- **PROBLEM REQUIREMENTS**: Only the closing part of the listing is wanted: reproduce exactly the line containing "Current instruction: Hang" and all lines below it.
══ DATA FOR THE TASK ══
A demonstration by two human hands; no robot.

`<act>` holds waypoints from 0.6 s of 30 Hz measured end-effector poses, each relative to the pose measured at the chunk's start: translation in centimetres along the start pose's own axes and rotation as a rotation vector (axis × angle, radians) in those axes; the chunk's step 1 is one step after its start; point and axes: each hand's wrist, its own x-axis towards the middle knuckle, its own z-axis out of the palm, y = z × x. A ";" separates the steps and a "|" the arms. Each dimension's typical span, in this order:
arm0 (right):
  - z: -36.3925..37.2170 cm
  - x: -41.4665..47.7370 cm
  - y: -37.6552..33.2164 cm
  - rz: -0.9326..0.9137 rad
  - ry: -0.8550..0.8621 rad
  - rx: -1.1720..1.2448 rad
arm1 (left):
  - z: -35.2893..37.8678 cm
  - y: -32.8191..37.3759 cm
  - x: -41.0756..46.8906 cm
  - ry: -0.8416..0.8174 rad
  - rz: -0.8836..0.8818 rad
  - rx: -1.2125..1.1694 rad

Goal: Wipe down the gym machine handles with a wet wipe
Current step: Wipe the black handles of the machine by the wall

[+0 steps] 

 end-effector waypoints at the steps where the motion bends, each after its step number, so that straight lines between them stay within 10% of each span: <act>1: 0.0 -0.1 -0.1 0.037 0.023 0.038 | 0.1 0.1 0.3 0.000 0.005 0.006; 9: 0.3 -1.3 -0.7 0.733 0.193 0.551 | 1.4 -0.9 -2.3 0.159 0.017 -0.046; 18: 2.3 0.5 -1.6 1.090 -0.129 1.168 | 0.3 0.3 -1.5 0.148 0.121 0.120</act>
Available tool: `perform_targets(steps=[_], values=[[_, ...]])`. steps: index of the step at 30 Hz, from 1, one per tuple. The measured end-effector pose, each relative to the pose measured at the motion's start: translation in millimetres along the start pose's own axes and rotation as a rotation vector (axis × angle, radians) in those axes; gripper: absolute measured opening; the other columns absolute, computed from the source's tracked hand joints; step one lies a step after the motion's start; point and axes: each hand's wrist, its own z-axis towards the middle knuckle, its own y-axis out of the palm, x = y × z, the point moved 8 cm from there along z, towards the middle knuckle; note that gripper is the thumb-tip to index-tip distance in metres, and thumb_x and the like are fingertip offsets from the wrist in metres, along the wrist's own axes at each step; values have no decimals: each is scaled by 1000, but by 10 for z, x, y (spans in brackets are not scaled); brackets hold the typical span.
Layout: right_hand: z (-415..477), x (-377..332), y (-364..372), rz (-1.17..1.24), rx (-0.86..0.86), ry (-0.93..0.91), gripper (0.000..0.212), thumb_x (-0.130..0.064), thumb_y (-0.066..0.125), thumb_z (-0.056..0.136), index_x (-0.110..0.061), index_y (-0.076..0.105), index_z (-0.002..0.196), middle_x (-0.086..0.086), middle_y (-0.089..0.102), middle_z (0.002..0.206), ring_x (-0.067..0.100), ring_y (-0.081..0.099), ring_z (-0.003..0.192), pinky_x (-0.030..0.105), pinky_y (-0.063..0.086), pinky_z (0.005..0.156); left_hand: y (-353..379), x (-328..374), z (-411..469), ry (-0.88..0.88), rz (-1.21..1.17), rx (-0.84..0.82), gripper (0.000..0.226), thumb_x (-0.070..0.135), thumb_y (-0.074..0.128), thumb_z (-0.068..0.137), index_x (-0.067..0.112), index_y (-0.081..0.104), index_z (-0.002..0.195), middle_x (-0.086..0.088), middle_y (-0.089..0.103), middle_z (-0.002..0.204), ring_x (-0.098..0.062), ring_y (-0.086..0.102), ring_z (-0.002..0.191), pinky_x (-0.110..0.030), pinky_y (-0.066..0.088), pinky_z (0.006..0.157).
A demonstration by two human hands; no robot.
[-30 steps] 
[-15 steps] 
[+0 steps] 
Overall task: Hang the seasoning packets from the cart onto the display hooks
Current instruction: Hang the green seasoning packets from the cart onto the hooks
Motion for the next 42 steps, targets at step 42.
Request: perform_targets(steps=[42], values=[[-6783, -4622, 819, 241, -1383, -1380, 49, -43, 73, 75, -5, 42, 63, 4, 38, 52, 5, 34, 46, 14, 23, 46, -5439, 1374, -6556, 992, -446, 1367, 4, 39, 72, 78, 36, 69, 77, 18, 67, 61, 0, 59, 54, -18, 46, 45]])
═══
- **SOLUTION TO THIS EXERCISE**:
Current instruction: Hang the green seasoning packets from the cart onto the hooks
Motion for the next 42 steps, targets at step 42.
Request: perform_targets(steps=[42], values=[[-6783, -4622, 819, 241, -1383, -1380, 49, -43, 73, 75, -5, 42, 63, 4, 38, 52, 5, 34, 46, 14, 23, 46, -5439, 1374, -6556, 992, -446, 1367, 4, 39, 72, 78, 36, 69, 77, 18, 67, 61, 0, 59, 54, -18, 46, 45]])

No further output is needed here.